Marie-Hélène Alarie Collaboration spéciale
On parle plutôt de gestion participative, qu’on illustre par une roue dont les rayons représentent les 19 instances, avec chacune ses connaissances particulières qui contribuent à la prise de décisions.
Photo: iStock On parle plutôt de gestion participative, qu’on illustre par une roue dont les rayons représentent les 19 instances, avec chacune ses connaissances particulières qui contribuent à la prise de décisions.

Ce texte fait partie d'un cahier spécial.

Si le réseau de l’UQ est reconnu pour être proche de la communauté, son ouverture sur son milieu est aussi sa marque de commerce. « L’ouverture sur le milieu, c’est de dire : “Attention, une université, ce n’est pas une tour d’ivoire.” Il faut être capable de s’ouvrir sur l’extérieur et s’assurer que l’on n’oeuvre pas en marge de la société, celle-là même qu’on est censé représenter et servir », lance Louise Briand, professeure titulaire au Département des sciences sociales à l’Université du Québec en Outaouais et présidente du Syndicat des professeures et professeurs de l’Université du Québec en Outaouais.

S’ouvrir sur le milieu, pour l’UQ, c’est donner de la place à l’externe, et c’est la raison pour laquelle il y a cinq représentants des milieux sociaux, culturels, du travail et des affaires qui siègent au CA de chacune des constituantes.

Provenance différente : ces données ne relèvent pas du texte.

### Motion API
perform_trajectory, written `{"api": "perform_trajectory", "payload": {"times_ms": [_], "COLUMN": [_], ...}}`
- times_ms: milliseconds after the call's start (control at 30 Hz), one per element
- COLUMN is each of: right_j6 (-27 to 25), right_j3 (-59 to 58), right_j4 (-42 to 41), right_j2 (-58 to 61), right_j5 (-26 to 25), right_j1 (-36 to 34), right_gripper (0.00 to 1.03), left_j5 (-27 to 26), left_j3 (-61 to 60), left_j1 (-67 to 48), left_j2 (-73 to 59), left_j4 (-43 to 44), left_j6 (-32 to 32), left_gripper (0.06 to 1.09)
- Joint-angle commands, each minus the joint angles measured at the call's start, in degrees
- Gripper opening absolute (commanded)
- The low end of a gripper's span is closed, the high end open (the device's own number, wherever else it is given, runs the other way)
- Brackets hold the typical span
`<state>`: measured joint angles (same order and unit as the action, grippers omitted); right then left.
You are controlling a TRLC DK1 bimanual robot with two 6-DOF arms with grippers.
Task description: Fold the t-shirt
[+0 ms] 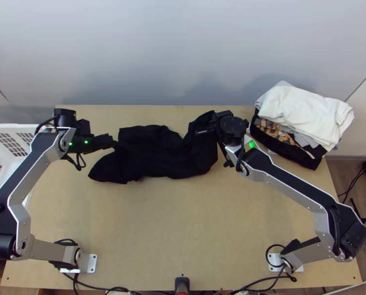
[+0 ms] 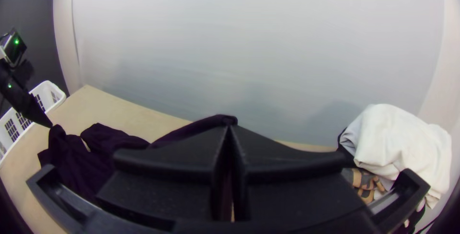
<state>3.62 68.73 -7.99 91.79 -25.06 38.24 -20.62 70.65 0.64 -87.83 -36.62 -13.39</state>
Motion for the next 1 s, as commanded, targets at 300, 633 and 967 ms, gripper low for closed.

« L’UQ incarne plus que jamais l’ouverture sur le milieu. On le sent non seulement au conseil d’administration, mais aussi dans nos comités de programmes, où l’on a toujours un représentant socioéconomique, quelqu’un du milieu qui sera appelé à siéger pour donner son avis sur l’évolution des programmes et sur les orientations », précise Louise Briand, qui ajoute : « Généralement, ces gens-là apportent un regard très intéressant. En soi, c’est ce qui caractérise l’UQ par rapport aux universités à charte. »

Toutefois, l’esprit de la loi n’est peut-être plus aussi respecté qu’avant, craint la professeure. « Étant donné que les membres sont cooptés par les directions, ce qu’on observe, c’est un détournement du pouvoir. Il est très rare de voir ces personnes voter contre un recteur. » Elle précise qu’un CA est censé être un organe de surveillance de la direction, mais actuellement il est inopérant, incapable d’assumer son rôle adéquatement puisque les décisions ne sont pas contestées.

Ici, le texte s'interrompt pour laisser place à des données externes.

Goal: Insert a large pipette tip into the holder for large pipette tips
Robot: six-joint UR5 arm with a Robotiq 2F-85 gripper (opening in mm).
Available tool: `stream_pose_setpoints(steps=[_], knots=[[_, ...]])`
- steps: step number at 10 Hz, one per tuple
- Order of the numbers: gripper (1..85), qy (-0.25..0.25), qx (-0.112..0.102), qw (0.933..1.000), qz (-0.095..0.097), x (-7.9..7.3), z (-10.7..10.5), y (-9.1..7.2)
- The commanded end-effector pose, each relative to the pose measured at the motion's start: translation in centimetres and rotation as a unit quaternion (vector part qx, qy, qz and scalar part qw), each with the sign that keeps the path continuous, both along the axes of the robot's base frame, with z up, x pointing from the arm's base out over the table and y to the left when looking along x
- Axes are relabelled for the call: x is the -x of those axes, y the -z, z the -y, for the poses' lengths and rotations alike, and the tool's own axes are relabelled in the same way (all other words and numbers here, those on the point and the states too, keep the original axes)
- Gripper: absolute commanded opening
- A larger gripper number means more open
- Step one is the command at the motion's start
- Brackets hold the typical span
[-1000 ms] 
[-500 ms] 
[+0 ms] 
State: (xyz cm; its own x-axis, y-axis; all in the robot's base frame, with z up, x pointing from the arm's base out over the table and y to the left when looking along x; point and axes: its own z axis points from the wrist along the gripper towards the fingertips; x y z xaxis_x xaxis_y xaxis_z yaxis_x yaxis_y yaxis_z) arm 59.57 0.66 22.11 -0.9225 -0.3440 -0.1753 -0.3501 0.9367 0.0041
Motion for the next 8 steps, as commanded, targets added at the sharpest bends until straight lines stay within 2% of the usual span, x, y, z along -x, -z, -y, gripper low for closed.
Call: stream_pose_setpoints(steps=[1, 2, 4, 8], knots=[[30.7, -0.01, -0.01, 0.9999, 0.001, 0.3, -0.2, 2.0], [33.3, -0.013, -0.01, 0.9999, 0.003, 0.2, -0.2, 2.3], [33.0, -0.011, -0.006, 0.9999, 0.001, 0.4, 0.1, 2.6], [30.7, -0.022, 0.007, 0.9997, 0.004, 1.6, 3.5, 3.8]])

Louise Briand suggère que « les personnes qui siègent au CA soient choisies par les groupes qui œuvrent dans le milieu plutôt que par le recteur et que leur qualité juridique soit toujours actualisée afin qu’au bout du compte on respecte la loi et aussi l’esprit de la loi ».

La gestion participative

Dans le réseau de l’UQ, on réfute le modèle traditionnel pyramidal classique de gestion et on parle plutôt de gestion participative qu’on illustre par une roue dont les rayons représentent les 19 instances, avec chacune ses connaissances particulières qui contribuent à la prise de décisions. « C’est une belle invention parce que ça nous caractérise plus encore que l’ouverture sur le milieu. Les universités traditionnelles ont des structures hiérarchiques assez établies. Par exemple, les doyens sont des cadres alors qu’à l’UQ, ce sont des collègues », explique la professeure.

« Pourtant, depuis quelques années, on observe des directions d’université de plus en plus autoritaires, on voit des gens exclus des CA et, pour certains professeurs, il est plus difficile de parler en public sans se faire rappeler à l’ordre, et parfois c’est beaucoup plus subtil… » Louise Briand croit que cette hiérarchie, qu’on a autrefois refusée, est en train de se réinstaller. « On a le devoir d’être des critiques de la société et de l’institution qui est la nôtre. C’est un beau défi de maintenir vivante cette gestion participative », conclut-elle.